The story Assistant Hennepin County Attorney Therese Galatowitsch unfolded in court during Freeman’s trial was that Loesch – who had completed rehabilitation for substance abuse eight years ago – may have approached Jackson looking to buy crack at 38th Street and Chicago Avenue. Jackson said he was selling marijuana there, but no other drugs, so he sent Loesch on his way.
But when his friend Freeman came to the corner later to buy a burger at Cup Foods, Jackson told him about the cyclist. Freeman, who had made plans to go out with Jackson later that night, then hatched a robbery plan and got Jackson’s help to carry it out.
Loesch was led into the nearby neighborhood, to a known address where a bat was available, according to the prosecution. There, Jackson watched from behind a bush as Freeman beat Loesch with the bat and robbed him.

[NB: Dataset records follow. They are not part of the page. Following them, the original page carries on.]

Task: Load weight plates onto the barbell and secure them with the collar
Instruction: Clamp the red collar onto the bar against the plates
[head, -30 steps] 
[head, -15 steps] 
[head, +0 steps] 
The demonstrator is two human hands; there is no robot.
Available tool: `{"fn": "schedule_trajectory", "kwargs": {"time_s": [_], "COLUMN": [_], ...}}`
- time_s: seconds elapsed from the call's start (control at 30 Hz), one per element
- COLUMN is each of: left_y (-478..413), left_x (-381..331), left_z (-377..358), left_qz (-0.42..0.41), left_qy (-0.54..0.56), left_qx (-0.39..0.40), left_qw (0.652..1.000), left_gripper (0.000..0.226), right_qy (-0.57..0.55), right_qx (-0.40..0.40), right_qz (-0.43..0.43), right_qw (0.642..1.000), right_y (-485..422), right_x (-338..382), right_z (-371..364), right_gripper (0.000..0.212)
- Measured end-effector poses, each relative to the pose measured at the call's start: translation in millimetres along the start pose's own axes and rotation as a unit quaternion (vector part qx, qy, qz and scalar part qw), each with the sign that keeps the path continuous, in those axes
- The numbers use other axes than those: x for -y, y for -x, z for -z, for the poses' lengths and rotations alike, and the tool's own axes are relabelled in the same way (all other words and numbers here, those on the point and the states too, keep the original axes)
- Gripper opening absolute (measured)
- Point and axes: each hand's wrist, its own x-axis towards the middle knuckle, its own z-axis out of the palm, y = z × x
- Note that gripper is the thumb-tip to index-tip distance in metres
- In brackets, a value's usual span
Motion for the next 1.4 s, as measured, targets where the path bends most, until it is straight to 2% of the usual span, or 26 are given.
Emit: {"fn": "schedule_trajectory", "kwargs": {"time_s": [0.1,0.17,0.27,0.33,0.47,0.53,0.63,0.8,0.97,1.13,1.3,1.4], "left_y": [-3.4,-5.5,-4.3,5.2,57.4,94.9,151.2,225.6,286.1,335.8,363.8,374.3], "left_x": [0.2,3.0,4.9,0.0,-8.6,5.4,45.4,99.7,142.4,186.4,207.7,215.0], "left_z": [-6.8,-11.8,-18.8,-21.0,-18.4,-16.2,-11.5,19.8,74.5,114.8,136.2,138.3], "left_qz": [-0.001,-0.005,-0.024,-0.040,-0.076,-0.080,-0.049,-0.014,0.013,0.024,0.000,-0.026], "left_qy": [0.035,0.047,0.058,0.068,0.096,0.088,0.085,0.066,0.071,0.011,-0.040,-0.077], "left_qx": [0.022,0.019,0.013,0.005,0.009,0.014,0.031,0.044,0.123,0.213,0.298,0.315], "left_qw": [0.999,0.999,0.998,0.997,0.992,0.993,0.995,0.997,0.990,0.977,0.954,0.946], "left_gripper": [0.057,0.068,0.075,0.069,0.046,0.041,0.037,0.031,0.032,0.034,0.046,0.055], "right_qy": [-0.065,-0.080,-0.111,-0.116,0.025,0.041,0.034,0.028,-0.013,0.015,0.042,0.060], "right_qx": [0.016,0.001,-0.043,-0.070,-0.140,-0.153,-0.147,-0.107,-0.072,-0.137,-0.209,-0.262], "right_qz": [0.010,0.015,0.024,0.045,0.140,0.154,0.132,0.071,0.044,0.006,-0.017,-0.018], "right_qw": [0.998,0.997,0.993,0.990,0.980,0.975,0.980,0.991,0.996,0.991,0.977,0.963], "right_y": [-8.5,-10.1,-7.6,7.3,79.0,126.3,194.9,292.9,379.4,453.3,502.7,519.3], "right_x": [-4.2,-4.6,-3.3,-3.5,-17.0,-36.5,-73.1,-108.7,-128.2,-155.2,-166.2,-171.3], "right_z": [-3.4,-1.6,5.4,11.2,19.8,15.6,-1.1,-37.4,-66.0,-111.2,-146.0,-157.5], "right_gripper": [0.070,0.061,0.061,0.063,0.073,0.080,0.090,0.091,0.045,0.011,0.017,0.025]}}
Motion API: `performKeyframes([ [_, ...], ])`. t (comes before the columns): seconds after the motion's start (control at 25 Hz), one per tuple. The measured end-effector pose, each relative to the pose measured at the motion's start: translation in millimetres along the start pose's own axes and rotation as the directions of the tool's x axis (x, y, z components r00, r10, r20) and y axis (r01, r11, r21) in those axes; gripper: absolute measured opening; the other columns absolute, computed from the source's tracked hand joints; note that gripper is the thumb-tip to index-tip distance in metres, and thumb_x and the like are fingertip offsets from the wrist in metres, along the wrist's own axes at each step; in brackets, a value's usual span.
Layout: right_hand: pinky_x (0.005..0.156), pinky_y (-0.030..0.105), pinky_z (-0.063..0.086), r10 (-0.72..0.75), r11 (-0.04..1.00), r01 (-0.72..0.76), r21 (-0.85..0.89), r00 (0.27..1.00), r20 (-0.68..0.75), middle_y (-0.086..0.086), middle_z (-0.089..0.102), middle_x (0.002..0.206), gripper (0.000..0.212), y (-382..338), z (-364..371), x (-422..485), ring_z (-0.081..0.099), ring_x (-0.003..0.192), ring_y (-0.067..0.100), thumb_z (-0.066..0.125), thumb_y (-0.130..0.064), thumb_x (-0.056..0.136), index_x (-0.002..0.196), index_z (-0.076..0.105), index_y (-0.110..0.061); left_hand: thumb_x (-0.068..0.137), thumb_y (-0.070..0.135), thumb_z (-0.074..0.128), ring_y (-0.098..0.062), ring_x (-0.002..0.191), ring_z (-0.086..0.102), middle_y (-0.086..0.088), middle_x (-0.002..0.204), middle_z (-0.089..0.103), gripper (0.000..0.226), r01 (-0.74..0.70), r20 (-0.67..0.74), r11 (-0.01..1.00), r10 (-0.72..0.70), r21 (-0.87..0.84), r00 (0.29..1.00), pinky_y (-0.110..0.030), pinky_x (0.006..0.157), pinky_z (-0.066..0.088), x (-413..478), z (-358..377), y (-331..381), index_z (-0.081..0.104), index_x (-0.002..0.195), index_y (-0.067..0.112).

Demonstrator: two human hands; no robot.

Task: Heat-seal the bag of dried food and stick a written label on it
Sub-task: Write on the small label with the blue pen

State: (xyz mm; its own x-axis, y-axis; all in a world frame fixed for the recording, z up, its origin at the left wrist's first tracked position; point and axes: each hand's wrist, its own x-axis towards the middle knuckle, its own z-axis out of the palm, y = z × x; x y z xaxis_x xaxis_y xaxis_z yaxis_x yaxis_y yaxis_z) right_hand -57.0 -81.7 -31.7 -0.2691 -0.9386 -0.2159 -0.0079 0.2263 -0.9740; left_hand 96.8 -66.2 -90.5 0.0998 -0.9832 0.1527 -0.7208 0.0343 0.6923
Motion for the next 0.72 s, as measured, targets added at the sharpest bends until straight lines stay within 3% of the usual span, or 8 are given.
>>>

The medical examiner found that Loesch died from blunt-force injuries to the head, where he was hit four times. The examiner found no illegal substances in his system.
Defense attorney Emmett Donnelly, working with lawyer Shawn Kennon, argued that the prosecution’s witnesses, several of which had criminal histories, were not credible. He tried to make the case that Jackson was the sole killer, that he was affiliated with the Bloods gang and that he and others were using Freeman as a scapegoat for the murder.
Freeman’s family members were stone-faced and silent, as they had been instructed to be, while the verdict was read. They hurried out of the courtroom afterward.
The Loesch family was also instructed not to show their emotions while the jury was present and they stuck by the rules until jurors were dismissed. Then Loesch’s widow, Samantha Loesch, tearfully embraced friends and family.
Family members declined to comment immediately after the trial, other than saying the court did its job and they were glad it’s over.
Judge Wernick will sentence Freeman on June 22 at 8:30 a.m. State statute calls for 12-15 years in prison, but the state is asking for a longer sentence.